> _Input data_
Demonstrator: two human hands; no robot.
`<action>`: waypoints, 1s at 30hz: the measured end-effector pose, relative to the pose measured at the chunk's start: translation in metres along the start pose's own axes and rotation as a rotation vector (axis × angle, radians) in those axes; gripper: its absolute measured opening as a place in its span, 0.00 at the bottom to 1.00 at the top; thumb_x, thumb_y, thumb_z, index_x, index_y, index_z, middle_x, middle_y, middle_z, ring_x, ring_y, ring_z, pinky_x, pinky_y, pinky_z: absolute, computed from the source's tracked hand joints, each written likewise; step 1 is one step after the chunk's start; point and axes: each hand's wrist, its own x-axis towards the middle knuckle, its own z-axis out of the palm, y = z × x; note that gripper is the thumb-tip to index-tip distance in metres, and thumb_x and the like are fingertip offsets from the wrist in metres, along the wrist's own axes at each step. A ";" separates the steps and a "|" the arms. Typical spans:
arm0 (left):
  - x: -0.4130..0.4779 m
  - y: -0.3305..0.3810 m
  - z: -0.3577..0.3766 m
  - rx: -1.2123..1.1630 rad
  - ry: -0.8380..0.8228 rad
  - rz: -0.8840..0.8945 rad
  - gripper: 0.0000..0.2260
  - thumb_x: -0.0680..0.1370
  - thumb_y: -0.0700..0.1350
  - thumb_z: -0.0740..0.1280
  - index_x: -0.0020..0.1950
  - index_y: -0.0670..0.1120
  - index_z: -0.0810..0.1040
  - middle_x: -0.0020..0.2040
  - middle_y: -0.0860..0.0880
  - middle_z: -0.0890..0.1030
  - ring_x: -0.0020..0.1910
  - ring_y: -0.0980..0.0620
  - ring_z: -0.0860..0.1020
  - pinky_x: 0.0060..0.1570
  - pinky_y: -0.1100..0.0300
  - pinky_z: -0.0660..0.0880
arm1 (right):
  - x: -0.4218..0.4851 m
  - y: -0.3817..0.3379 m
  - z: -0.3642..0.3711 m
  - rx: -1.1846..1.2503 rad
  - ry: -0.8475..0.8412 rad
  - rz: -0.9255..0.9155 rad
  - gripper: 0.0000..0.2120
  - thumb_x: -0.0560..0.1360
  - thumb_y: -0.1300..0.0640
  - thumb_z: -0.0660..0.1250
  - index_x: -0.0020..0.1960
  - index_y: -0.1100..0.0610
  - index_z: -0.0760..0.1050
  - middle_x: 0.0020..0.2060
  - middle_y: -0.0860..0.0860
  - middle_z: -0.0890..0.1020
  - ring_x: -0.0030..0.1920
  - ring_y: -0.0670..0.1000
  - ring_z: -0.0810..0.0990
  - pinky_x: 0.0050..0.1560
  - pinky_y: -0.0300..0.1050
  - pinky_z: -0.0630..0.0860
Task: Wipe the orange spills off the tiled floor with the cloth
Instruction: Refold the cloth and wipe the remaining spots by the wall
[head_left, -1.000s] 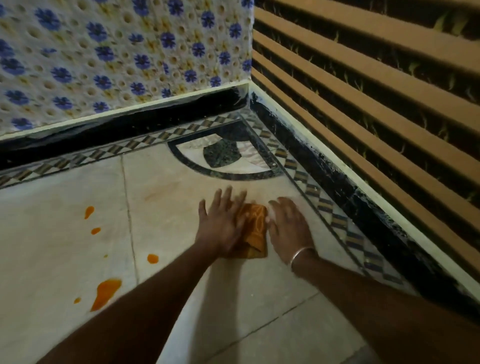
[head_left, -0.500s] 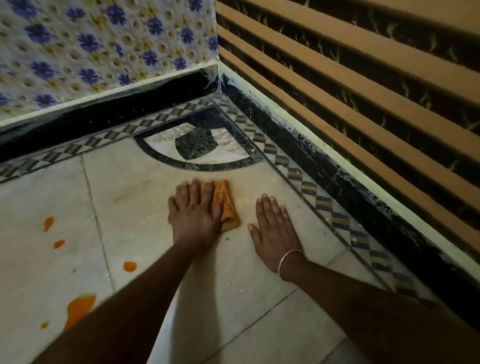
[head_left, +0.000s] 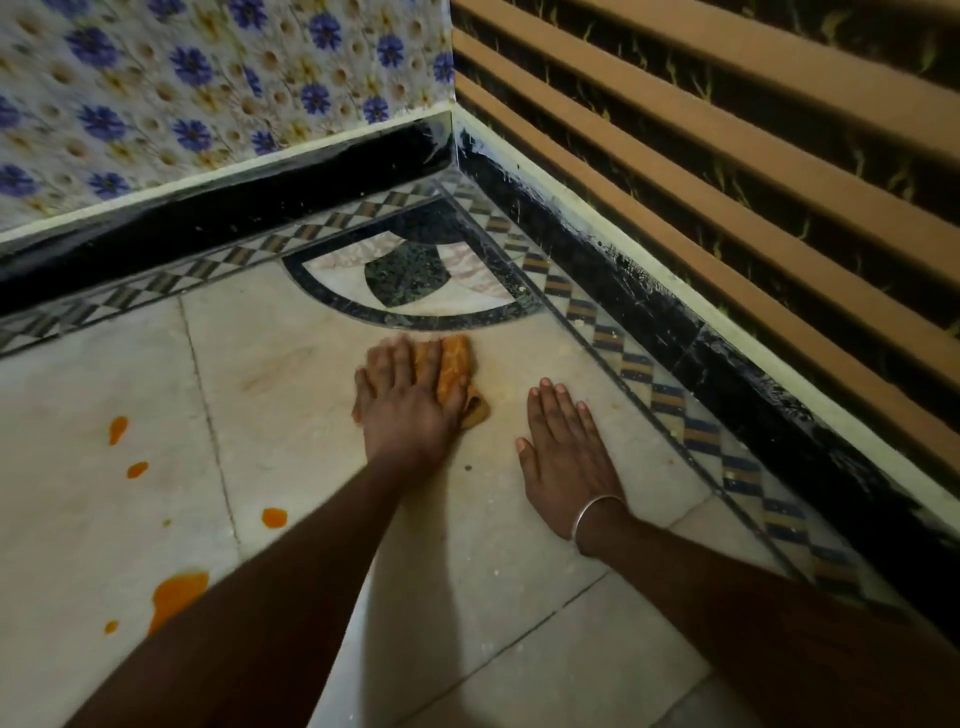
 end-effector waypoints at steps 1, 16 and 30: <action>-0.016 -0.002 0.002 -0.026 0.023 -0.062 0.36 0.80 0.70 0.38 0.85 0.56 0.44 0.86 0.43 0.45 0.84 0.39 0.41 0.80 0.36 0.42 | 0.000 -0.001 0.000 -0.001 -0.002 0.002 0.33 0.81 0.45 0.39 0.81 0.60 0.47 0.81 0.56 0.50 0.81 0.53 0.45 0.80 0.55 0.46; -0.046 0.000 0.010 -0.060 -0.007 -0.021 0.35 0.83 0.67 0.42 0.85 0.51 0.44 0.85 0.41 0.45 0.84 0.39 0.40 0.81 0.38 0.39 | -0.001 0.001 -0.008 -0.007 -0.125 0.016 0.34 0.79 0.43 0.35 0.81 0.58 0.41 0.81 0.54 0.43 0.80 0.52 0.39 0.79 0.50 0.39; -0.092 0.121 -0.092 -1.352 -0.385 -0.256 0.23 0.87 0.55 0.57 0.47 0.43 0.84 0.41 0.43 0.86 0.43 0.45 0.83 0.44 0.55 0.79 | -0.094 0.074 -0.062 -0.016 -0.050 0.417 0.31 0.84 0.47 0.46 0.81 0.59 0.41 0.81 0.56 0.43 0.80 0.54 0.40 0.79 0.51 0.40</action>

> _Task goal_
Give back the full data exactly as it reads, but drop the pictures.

> _Expected output_
Demonstrator: two human hands; no robot.
`<action>`: waypoints, 1s at 30hz: the measured end-effector pose, relative to the pose measured at the chunk's start: translation in metres along the start pose's own axes and rotation as a rotation vector (axis × angle, radians) in those axes; gripper: its absolute measured opening as a place in its span, 0.00 at the bottom to 1.00 at the top; thumb_x, thumb_y, thumb_z, index_x, index_y, index_z, middle_x, middle_y, middle_z, ring_x, ring_y, ring_z, pinky_x, pinky_y, pinky_z: absolute, computed from the source's tracked hand joints, each written likewise; step 1 is one step after the chunk's start; point and axes: each hand's wrist, its own x-axis towards the middle knuckle, its own z-axis out of the palm, y = z × x; note that gripper is the thumb-tip to index-tip distance in metres, and thumb_x and the like are fingertip offsets from the wrist in metres, along the wrist's own axes at each step. A ";" separates the steps and a "|" the arms. Typical spans:
arm0 (left):
  - x: -0.4130..0.4779 m
  - y: -0.3305..0.3810 m
  - z: -0.3577..0.3766 m
  - rx: -1.2123..1.1630 rad
  - ry: -0.8380..0.8228 rad
  - rz: -0.8840..0.8945 rad
  - gripper: 0.0000..0.2260
  - thumb_x: -0.0680..0.1370
  - thumb_y: -0.0700..0.1350
  - thumb_z: -0.0740..0.1280
  - index_x: -0.0020..0.1950
  - index_y: -0.0670..0.1120
  - index_z: -0.0810..0.1040
  - middle_x: -0.0020..0.2040
  - middle_y: -0.0860..0.0880
  - middle_z: -0.0890..0.1030
  - ring_x: -0.0020..0.1910
  - ring_y: -0.0980..0.0620
  - ring_z: -0.0860..0.1020
  - pinky_x: 0.0060..0.1570
  - pinky_y: -0.1100..0.0300
  - pinky_z: -0.0660..0.0880
arm1 (right):
  - x: -0.4218..0.4851 m
  - y: -0.3817..0.3379 m
  - z: -0.3642..0.3711 m
  - rx: -1.1846..1.2503 rad
  - ry: -0.8475..0.8412 rad
  - rz: -0.9255..0.9155 rad
  - gripper: 0.0000..0.2120
  - thumb_x: -0.0560..0.1360
  - thumb_y: -0.1300..0.0640
  - thumb_z: -0.0660..0.1250
  - index_x: -0.0020..0.1960
  - index_y: -0.1100..0.0610
  - index_z: -0.0760..0.1050
  - middle_x: 0.0020..0.2060
  - middle_y: -0.0860..0.0860
  - middle_z: -0.0890..0.1020
  - ring_x: -0.0030..0.1920
  - ring_y: -0.0670..0.1000
  - ring_z: -0.0810..0.0990
  - pinky_x: 0.0050..0.1560
  - pinky_y: -0.0300..0.1050
  - pinky_z: -0.0630..0.0860
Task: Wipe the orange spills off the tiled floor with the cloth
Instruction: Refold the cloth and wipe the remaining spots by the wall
[head_left, -1.000s] 
[head_left, -0.500s] 
[head_left, +0.000s] 
 end-effector waypoints at steps 1, 16 and 30: <action>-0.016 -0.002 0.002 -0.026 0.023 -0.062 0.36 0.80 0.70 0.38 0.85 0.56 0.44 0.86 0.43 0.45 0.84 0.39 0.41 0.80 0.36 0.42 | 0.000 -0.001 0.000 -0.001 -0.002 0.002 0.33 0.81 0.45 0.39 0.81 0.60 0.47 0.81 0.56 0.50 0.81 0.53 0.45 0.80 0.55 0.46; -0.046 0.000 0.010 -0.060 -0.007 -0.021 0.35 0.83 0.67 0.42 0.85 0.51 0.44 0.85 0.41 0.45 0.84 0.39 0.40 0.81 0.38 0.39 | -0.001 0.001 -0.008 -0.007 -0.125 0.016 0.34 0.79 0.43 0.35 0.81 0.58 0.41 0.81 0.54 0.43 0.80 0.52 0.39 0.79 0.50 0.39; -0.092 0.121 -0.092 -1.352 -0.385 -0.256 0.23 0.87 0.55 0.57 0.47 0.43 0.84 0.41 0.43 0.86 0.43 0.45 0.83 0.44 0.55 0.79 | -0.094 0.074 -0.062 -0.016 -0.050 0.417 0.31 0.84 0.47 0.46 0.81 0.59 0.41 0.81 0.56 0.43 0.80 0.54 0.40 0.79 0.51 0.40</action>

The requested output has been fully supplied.